**Source material**
- Opening Delimiter -

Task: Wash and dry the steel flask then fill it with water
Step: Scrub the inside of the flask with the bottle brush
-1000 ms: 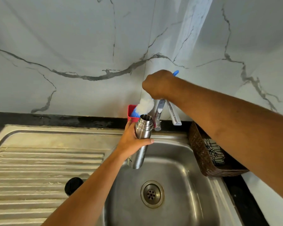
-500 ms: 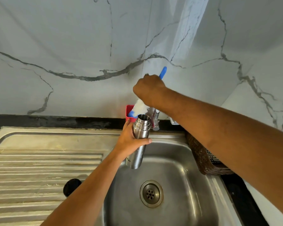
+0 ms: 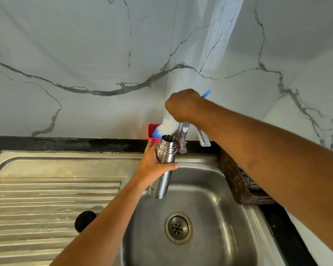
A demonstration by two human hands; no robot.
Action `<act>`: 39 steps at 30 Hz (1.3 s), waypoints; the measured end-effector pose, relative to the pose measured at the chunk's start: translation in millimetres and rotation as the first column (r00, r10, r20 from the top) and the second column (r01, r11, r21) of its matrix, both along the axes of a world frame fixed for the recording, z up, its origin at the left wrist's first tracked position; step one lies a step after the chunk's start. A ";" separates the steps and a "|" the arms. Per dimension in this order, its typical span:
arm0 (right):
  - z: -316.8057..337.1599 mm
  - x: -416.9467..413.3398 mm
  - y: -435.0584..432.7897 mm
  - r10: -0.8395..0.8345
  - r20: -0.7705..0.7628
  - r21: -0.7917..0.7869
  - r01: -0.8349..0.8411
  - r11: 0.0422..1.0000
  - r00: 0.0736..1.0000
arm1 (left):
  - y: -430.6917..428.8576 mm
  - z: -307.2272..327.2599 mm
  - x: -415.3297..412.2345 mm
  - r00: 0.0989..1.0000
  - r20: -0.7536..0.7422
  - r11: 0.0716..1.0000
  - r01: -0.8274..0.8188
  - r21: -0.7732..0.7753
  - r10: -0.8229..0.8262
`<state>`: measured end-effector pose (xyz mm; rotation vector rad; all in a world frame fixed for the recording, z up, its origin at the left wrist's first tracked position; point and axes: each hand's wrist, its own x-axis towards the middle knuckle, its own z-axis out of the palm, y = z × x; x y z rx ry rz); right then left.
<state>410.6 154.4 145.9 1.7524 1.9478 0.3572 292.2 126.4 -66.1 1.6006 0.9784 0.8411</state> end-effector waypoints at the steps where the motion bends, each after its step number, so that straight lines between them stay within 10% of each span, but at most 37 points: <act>1: -2.7 -1.2 -2.6 -0.009 0.005 0.013 0.009 1.000 1.000 | 0.2 0.6 1.0 1.000 -0.009 1.000 -0.005 -0.003 0.005; 11: 47.8 32.9 -70.9 -0.192 -0.260 0.239 0.256 0.937 0.946 | 2.5 10.2 0.0 0.995 -0.096 0.997 -0.005 -0.082 -0.003; 20: 80.3 100.7 -208.1 -0.194 -0.738 0.196 0.481 0.855 0.646 | -5.5 37.0 -3.3 0.980 -0.197 0.994 -0.012 -0.108 -0.010; 39: 139.4 39.5 -300.0 -0.314 -0.595 0.078 0.442 0.894 0.740 | -73.0 56.9 -25.4 0.997 -0.080 1.000 0.016 -0.004 -0.016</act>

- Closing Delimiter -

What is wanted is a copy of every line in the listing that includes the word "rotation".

Action `<act>`: 39 steps at 30 Hz (1.3 s), waypoints; the measured end-effector pose, relative to the pose measured at the chunk's start: translation in millimetres and rotation as the first column (r00, r10, r20 from the top) and the second column (r01, r11, r21) of its matrix, both along the axes of a world frame fixed for the recording, z up, its origin at the left wrist's first tracked position; step one lies a step after the chunk's start. A ";" separates the steps and a "|" the arms. Per dimension in this order, its typical span:
`<state>`: measured end-effector pose (xyz mm; rotation vector rad; all in a world frame fixed for the recording, z up, its origin at the left wrist's first tracked position; point and axes: each hand's wrist, its own x-axis towards the middle knuckle, its own z-axis out of the palm, y = z × x; x y z rx ry rz); right then left.

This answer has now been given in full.